Task to complete:
Output all of the listing below, leaving every line unchanged.
------
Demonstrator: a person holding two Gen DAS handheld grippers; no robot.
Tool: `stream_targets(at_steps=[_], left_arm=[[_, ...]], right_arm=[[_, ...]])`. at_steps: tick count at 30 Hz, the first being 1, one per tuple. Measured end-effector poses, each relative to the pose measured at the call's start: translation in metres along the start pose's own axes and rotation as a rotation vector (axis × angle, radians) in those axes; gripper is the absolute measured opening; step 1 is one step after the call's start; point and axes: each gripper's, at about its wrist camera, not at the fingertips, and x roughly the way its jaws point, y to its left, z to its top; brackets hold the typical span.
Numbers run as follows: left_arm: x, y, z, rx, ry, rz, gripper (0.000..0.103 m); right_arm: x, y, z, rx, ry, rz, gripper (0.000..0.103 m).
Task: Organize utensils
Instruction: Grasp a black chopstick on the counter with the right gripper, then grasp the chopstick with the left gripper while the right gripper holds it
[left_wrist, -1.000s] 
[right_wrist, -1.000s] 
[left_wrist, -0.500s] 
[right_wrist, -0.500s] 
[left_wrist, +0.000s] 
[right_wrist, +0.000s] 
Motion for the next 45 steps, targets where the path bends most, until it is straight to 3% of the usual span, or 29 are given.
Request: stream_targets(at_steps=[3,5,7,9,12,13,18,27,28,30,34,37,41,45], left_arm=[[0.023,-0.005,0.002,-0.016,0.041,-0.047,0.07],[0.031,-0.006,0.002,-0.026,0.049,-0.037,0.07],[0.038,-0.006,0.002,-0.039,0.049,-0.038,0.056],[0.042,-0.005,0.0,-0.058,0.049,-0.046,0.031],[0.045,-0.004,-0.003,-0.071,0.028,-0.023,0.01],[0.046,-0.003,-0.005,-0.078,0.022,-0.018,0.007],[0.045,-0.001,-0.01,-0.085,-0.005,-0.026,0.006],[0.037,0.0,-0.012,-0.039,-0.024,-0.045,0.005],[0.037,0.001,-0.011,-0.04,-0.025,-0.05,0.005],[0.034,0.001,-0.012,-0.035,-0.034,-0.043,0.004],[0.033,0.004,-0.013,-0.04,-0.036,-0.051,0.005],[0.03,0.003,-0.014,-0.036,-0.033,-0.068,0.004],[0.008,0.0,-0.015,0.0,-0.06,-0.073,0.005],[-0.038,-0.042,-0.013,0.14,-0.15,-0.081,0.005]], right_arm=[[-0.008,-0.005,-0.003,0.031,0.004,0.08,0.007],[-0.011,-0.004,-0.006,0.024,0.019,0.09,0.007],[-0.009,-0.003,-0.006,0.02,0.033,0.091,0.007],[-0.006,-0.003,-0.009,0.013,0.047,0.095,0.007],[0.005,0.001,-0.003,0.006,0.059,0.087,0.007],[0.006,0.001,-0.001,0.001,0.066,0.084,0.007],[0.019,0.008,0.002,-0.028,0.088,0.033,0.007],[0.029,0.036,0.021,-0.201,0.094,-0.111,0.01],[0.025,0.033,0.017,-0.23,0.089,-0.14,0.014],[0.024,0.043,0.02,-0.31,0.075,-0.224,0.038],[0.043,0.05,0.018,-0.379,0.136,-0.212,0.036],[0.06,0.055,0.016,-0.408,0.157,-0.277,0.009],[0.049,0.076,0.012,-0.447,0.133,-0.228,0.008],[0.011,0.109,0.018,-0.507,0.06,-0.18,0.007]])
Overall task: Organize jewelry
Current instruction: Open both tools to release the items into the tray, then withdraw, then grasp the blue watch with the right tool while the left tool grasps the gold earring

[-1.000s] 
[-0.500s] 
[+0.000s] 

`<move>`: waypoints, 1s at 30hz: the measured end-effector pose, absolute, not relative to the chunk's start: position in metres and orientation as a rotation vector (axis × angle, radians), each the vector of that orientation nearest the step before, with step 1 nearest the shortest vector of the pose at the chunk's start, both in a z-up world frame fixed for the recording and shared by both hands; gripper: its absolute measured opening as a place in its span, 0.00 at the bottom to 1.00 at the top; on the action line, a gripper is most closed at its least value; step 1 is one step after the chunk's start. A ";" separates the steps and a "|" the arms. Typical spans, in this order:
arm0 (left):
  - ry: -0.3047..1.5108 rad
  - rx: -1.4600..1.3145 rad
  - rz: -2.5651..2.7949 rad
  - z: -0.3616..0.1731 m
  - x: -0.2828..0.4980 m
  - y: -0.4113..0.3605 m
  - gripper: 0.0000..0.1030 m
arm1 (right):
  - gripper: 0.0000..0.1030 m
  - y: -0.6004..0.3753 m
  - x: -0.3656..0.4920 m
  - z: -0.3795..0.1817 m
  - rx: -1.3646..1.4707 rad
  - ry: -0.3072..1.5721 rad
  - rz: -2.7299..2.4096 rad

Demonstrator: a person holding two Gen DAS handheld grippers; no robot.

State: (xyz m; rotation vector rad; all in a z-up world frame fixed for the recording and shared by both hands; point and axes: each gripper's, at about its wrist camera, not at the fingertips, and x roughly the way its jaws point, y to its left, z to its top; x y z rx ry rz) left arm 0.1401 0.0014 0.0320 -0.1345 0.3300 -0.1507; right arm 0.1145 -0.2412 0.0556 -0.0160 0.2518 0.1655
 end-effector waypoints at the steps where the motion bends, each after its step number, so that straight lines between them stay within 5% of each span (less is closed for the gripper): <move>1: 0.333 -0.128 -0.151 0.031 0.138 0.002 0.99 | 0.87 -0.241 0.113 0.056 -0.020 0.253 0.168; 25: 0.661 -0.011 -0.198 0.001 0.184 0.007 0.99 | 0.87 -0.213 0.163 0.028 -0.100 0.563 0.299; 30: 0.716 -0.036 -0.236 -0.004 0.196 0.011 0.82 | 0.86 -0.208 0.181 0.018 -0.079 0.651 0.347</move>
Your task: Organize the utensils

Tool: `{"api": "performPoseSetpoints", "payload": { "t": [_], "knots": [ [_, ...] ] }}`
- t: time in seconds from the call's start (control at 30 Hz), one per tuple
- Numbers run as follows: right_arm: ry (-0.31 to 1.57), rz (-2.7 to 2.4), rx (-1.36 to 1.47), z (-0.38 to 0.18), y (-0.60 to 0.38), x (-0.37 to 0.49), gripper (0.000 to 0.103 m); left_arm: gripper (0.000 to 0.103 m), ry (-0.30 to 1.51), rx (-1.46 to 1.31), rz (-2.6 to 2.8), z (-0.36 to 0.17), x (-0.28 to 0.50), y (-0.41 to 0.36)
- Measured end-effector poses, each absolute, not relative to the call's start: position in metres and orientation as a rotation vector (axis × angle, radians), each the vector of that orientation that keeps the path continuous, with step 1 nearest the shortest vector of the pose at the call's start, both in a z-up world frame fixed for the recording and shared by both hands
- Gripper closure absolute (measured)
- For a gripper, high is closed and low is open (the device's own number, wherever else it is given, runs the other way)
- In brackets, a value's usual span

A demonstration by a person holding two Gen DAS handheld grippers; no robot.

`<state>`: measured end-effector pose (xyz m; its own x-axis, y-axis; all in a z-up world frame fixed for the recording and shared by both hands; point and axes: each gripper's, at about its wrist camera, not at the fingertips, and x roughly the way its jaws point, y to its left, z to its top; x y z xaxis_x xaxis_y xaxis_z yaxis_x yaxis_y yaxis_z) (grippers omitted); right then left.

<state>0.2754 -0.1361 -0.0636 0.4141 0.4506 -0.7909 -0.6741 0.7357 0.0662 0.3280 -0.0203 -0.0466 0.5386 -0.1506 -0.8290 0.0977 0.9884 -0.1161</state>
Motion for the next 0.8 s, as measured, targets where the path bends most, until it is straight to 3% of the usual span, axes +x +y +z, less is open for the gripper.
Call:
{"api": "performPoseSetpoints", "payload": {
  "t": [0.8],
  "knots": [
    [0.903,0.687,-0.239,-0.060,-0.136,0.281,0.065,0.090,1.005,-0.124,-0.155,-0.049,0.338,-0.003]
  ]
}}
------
Answer box:
Demonstrator: a person holding two Gen DAS handheld grippers; no robot.
Tool: `stream_targets(at_steps=[_], left_arm=[[_, ...]], right_arm=[[_, ...]])`. at_steps: tick count at 30 Hz, the first being 1, one per tuple. Measured end-effector poses, each relative to the pose measured at the call's start: translation in metres along the start pose's own axes and rotation as a rotation vector (axis × angle, radians) in those axes; gripper is the absolute measured opening; step 1 is one step after the call's start; point and axes: each gripper's, at about its wrist camera, not at the fingertips, and x roughly the way its jaws point, y to its left, z to its top; brackets hold the typical span.
Numbers run as follows: left_arm: x, y, z, rx, ry, rz, gripper (0.000..0.103 m); right_arm: x, y, z, rx, ry, rz, gripper (0.000..0.103 m).
Task: Organize utensils
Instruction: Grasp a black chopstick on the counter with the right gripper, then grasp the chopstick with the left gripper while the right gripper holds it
[left_wrist, -1.000s] 
[right_wrist, -1.000s] 
[left_wrist, -0.500s] 
[right_wrist, -0.500s] 
[left_wrist, +0.000s] 
[right_wrist, +0.000s] 
Motion for the next 45 steps, targets where the path bends most, until it is straight to 3% of the usual span, or 29 are given.
Request: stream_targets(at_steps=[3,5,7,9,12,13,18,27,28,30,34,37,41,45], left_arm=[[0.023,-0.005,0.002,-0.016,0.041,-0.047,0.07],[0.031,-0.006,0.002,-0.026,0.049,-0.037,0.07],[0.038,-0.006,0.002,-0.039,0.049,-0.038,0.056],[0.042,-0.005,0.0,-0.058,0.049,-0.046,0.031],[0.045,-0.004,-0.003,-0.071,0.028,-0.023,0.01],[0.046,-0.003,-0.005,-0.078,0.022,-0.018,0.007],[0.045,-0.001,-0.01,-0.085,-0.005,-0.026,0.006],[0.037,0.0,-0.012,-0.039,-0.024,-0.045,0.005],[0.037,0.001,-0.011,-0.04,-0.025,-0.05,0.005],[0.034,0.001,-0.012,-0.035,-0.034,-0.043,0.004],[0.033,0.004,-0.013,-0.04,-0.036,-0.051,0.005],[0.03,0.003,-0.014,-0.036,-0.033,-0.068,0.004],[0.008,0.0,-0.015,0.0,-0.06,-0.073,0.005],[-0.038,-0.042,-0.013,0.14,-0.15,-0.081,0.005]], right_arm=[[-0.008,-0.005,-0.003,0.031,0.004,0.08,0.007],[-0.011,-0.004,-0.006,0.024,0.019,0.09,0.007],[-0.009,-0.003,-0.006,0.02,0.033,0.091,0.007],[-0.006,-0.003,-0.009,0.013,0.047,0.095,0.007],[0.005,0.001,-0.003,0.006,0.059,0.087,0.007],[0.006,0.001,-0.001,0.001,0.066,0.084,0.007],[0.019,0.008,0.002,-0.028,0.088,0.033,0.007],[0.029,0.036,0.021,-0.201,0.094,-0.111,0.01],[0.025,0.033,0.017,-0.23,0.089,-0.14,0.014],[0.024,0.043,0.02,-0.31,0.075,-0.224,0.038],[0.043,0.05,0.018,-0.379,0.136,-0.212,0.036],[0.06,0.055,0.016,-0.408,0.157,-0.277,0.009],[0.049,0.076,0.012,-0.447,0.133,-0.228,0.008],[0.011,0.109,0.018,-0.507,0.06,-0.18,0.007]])
Overall task: Organize jewelry
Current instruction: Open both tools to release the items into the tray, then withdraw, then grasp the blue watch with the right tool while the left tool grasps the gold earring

[-1.000s] 
[-0.500s] 
[+0.000s] 

`<move>`: waypoints, 1s at 30hz: the measured end-effector pose, absolute, not relative to the chunk's start: position in metres and orientation as a rotation vector (axis × angle, radians), each the vector of that orientation nearest the step before, with step 1 nearest the shortest vector of the pose at the chunk's start, both in a z-up world frame fixed for the recording and shared by both hands; gripper: its absolute measured opening as a place in its span, 0.00 at the bottom to 1.00 at the top; on the action line, a gripper is most closed at its least value; step 1 is one step after the chunk's start. A ";" separates the steps and a "|" the arms. Typical spans, in this order:
arm0 (left):
  - ry: -0.3047..1.5108 rad
  - rx: -1.4600..1.3145 rad
  - rz: -2.5651..2.7949 rad
  - z: -0.3616..0.1731 m
  - x: -0.2828..0.4980 m
  - y: -0.4113..0.3605 m
  - gripper: 0.0000..0.1030 m
arm1 (right):
  - gripper: 0.0000..0.1030 m
  - y: -0.6004..0.3753 m
  - x: -0.3656..0.4920 m
  - z: -0.3795..0.1817 m
  - rx: -1.3646..1.4707 rad
  - ry: -0.3072..1.5721 rad
  - rz: -2.7299..2.4096 rad

Demonstrator: a person holding two Gen DAS handheld grippers; no robot.

State: (xyz m; rotation vector rad; all in a z-up world frame fixed for the recording and shared by both hands; point and axes: each gripper's, at about its wrist camera, not at the fingertips, and x roughly the way its jaws point, y to its left, z to its top; x y z rx ry rz) left arm 0.1401 0.0014 0.0320 -0.1345 0.3300 -0.1507; right arm 0.1145 -0.2412 0.0556 -0.0160 0.2518 0.1655
 end-effector waypoints at the steps where the motion bends, each after its step number, so that straight lines between them stay within 5% of each span (less is closed for the gripper): <move>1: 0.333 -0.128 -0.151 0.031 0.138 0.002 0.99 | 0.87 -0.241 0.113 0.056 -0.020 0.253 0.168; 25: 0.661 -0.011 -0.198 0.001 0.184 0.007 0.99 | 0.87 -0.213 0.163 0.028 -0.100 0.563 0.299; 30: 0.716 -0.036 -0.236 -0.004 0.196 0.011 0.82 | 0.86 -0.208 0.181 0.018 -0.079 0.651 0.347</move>
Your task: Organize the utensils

Tool: `{"api": "performPoseSetpoints", "payload": { "t": [_], "knots": [ [_, ...] ] }}`
- t: time in seconds from the call's start (control at 30 Hz), one per tuple
- Numbers run as follows: right_arm: ry (-0.31 to 1.57), rz (-2.7 to 2.4), rx (-1.36 to 1.47), z (-0.38 to 0.18), y (-0.60 to 0.38), x (-0.37 to 0.49), gripper (0.000 to 0.103 m); left_arm: gripper (0.000 to 0.103 m), ry (-0.30 to 1.51), rx (-1.46 to 1.31), rz (-2.6 to 2.8), z (-0.36 to 0.17), x (-0.28 to 0.50), y (-0.41 to 0.36)
- Measured end-effector poses, each absolute, not relative to the call's start: position in metres and orientation as a rotation vector (axis × angle, radians), each the vector of that orientation that keeps the path continuous, with step 1 nearest the shortest vector of the pose at the call's start, both in a z-up world frame fixed for the recording and shared by both hands
- Gripper closure absolute (measured)
- For a gripper, high is closed and low is open (the device's own number, wherever else it is given, runs the other way)
- In brackets, a value's usual span

A demonstration by a person holding two Gen DAS handheld grippers; no robot.

`<state>`: measured end-effector pose (xyz m; its own x-axis, y-axis; all in a z-up world frame fixed for the recording and shared by both hands; point and axes: each gripper's, at about its wrist camera, not at the fingertips, and x roughly the way its jaws point, y to its left, z to its top; x y z xaxis_x xaxis_y xaxis_z yaxis_x yaxis_y yaxis_z) (grippers omitted); right then left.

<state>0.2754 -0.1361 -0.0636 0.4141 0.4506 -0.7909 -0.6741 0.7357 0.0662 0.3280 -0.0203 -0.0466 0.5386 -0.1506 -0.8290 0.0977 0.9884 -0.1161</state>
Motion for the next 0.8 s, as measured, targets where the path bends most, until it is straight to 3% of the usual span, axes +x +y +z, less is open for the gripper.
Call:
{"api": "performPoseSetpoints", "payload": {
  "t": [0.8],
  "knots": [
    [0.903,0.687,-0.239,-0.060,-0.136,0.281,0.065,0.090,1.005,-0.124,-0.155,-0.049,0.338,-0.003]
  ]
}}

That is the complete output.